Inside The Bubble

Inside The Bubble

Years ago, an episode of Family Guy (the edgy cartoon sitcom) featured a subplot that revolved around a local news segment called “What Really Grinds My Gears.”

The cartoon’s main character, Peter Griffin, anchored the segment, which was just a forum for him to rant about things that perpetually annoyed him.

Like everything else on Family Guy, all aspects of the segment (from the circumstances that brought it to life to the rants themselves) were crude, so I won’t recap it. But Tom Tucker, a fictional anchorman on the cartoon, described it as follows while pitching it to Peter: “We’re looking for an everyman to rant about petty nonsensical irritants to replace our ‘Spotlight on the Middle East’ segment.”

Well, one “irritant” that “really grinds my gears” is the suggestion — tacit or otherwise — that Congress shouldn’t authorize more stimulus checks because the majority of the money is going into the stock market.

Besides being prima facie implausible, it’s cruel vis-à-vis people who aren’t (and couldn’t even fathom) spending an extra $600 on speculating in a retail brokerage account.

In an article dated Saturday, Bloomberg cited AlphaOmega Advisors’ Peter Cecchini, who delivered a boilerplate assessment.
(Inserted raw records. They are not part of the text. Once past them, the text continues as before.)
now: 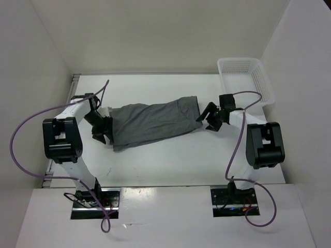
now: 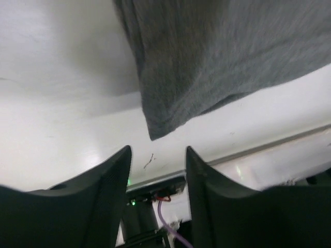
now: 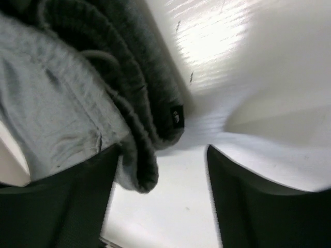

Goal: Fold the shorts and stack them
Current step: Fold the shorts

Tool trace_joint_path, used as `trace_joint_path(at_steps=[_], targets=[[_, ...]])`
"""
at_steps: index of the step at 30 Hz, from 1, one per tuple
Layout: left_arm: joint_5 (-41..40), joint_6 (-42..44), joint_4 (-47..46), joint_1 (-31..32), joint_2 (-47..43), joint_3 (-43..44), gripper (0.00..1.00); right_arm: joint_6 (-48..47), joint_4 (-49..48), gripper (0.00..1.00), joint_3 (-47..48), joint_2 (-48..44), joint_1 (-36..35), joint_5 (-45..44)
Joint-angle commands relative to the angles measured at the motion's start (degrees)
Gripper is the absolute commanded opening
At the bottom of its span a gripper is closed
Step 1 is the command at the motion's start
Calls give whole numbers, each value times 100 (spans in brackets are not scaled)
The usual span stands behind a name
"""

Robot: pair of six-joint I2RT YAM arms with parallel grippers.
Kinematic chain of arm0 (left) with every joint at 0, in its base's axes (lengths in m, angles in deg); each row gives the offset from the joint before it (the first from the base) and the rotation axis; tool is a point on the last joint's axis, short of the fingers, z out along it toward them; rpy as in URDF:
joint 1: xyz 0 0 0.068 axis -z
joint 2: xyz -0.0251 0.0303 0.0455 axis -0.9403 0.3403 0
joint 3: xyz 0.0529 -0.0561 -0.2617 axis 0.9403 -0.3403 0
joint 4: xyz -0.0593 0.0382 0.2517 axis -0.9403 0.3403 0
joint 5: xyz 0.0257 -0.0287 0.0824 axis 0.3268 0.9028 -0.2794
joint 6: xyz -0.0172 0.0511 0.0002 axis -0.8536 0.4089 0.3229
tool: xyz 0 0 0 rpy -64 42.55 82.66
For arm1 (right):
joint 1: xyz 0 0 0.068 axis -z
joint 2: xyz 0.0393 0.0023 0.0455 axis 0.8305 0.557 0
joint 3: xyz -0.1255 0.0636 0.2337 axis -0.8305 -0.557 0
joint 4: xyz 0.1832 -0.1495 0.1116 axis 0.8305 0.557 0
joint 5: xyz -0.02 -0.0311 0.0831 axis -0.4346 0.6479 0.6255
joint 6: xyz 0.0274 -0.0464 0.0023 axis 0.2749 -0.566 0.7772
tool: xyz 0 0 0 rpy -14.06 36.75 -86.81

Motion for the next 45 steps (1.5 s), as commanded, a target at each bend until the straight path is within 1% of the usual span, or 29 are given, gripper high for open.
trace_joint_path(at_steps=[1,3,5,7,8,10,12,14,15,21,22,25,26,28,29,30,31,32,33,34,36,37,39,41,42,43,44,45], targets=[[58,23,-390,-156,-276,617,56,168,-547,77,-276,-584,27,-52],[-91,23,-882,-156,-145,767,56,221,-785,79,-479,-585,27,184],[-91,23,-1078,-156,232,1092,57,283,-935,80,-479,-585,27,291],[-91,23,-1341,-156,654,1356,57,336,-1084,85,-479,-445,27,370],[-91,23,-1551,-156,769,1601,57,336,-1163,85,-479,-444,27,423],[-91,23,-1737,-156,1059,1787,57,336,-1216,86,-339,-313,27,475],[-293,23,-1992,-95,1261,1945,58,397,-1217,86,-286,-260,27,529],[-407,23,-2211,-95,1367,1946,59,458,-1217,86,-286,-260,27,450],[-486,23,-2212,-42,1463,1946,63,546,-1217,86,-286,-164,27,389],[-408,23,-2335,11,1763,1999,64,652,-1032,85,-40,548,27,326],[-408,23,-2335,11,1815,1999,64,652,-1032,80,-40,601,27,257],[-153,23,-2335,64,1876,1999,61,652,-1032,71,74,768,27,203],[-153,23,-2335,64,1938,1999,56,652,-1032,63,144,769,27,151],[-91,23,-2335,64,2000,1999,49,591,-980,54,145,830,27,151],[-91,23,-2335,64,2052,2051,43,539,-979,49,197,830,27,151],[-91,23,-2405,64,2053,2051,36,538,-979,38,198,830,27,151],[-196,23,-2406,64,2053,2104,21,486,-910,33,198,830,27,98],[-275,23,-2458,64,2053,2191,15,433,-909,27,198,752,27,46],[-380,23,-2511,64,2053,2253,11,433,-822,17,198,751,27,45],[-581,23,-2598,64,2053,2384,4,381,-752,13,137,595,27,-24],[-776,23,-2669,2,2053,2569,3,328,-751,5,14,462,27,-77],[-838,23,-2669,2,2053,2674,3,327,-699,3,13,409,27,-78],[-909,23,-2669,-51,2114,2920,3,327,-698,0,-57,286,27,44],[-856,23,-2608,-51,2114,2974,3,327,-750,0,-57,285,27,194],[-856,23,-2608,-51,2114,2974,5,327,-751,0,-57,233,27,247],[-856,23,-2608,-51,2114,2974,9,327,-751,0,-57,180,27,300],[-856,23,-2608,2,2114,3026,13,327,-751,0,-57,180,27,300],[-856,23,-2608,2,2114,3027,20,275,-751,0,-57,41,27,300]])
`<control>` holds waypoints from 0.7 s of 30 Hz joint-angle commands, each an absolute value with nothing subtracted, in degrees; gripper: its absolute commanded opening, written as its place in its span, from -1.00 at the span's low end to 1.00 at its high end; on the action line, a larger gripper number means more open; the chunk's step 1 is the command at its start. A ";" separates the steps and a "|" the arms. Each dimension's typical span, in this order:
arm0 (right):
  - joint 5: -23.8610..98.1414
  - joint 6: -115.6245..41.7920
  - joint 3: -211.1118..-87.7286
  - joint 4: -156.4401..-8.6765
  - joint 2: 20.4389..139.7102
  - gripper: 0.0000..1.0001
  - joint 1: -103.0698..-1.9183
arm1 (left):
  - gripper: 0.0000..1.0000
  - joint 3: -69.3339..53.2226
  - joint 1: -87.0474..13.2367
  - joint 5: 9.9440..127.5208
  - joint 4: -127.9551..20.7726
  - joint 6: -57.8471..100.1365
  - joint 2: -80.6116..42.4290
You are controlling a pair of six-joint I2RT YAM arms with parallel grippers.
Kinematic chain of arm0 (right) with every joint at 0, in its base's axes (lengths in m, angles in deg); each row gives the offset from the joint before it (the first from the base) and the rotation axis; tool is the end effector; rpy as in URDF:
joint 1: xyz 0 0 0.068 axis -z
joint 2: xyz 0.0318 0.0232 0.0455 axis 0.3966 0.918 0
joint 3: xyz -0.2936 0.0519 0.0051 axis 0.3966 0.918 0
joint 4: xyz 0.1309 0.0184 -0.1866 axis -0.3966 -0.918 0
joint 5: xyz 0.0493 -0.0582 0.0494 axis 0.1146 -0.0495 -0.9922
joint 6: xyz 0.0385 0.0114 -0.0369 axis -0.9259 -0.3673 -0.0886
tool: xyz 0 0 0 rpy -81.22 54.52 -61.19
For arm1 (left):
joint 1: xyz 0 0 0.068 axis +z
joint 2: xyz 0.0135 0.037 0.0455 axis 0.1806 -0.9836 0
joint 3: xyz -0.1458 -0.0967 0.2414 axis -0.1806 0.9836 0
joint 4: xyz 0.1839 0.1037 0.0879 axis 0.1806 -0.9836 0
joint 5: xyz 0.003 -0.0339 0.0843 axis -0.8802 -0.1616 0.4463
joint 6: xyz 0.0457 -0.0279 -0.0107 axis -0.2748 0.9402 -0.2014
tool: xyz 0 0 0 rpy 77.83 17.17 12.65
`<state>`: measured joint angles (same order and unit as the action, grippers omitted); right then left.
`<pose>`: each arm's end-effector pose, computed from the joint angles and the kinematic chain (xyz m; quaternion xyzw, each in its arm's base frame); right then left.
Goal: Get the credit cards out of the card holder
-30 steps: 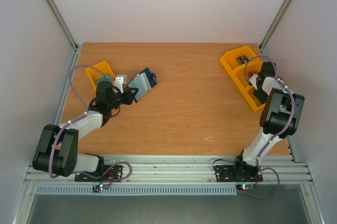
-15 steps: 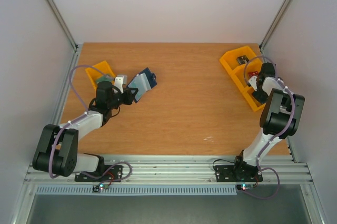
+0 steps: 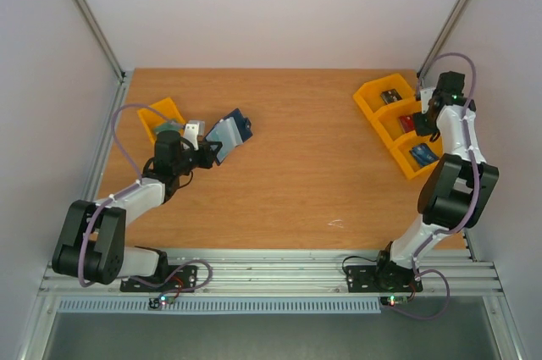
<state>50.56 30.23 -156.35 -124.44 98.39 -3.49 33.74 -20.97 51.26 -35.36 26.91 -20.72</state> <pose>0.3202 -0.1196 0.3016 -0.3205 0.9084 -0.2074 0.1708 0.2314 -0.0593 0.2374 0.0683 0.8337 -0.3076 0.4534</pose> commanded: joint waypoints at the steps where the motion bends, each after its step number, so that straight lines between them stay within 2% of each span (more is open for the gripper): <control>1: 50.67 11.06 -164.21 -135.62 102.22 -0.52 -1.75 | -0.99 32.38 -20.78 50.70 -32.50 24.93 -18.60; 5: 51.01 0.06 -171.46 -145.68 107.58 -0.71 -0.91 | -1.00 32.26 -20.78 49.85 -33.05 24.56 -18.15; 11: 47.92 -11.88 -174.81 -152.59 112.87 -0.95 -0.70 | -1.00 31.77 -20.78 49.39 -33.80 23.91 -17.96; 21: 45.77 -18.09 -175.56 -152.78 120.06 -0.97 -0.70 | -1.00 31.81 -20.79 49.09 -34.34 23.13 -18.13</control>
<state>47.24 -13.39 -173.27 -151.68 117.47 -0.87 33.72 -20.97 50.14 -36.45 25.23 -19.63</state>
Basically, Cecchini stated the obvious, which is that the lower down the income ladder you go, the less likely it is that recipients of stimulus checks will funnel the money into the stock market.

Bloomberg struck a dramatic, almost conspiratorial tone. “That may be, but data suggest anyone who gets the boost is more likely to put it in the market than those who don’t,” the article said, before citing new data from Envestnet Yodlee, which shows that trading among people who received stimulus payments this month was up 30% from December. “Trading among those with annual incomes of less than $75,000 who received payments jumped 53%,” the article declared.

We’ve been down this road before. Last summer, in “Dip-Buying Perfection And The “Bizarre Case Of The Robinhood Rally,” I took a look at similar data from Envestnet Yodlee. Readers can peruse that linked piece at their leisure, but below is a key excerpt from my own quick assessment of the data which, again, sought to quantify the propensity of stimulus recipients to squander the money on speculative bets in brokerage accounts:

Securities trading isn’t even mentioned in the category of those making $35,000 per year or less. This data doesn’t suggest that those who needed the stimulus the most are squandering government aid on stock trading. Maybe other data does. But this data doesn’t.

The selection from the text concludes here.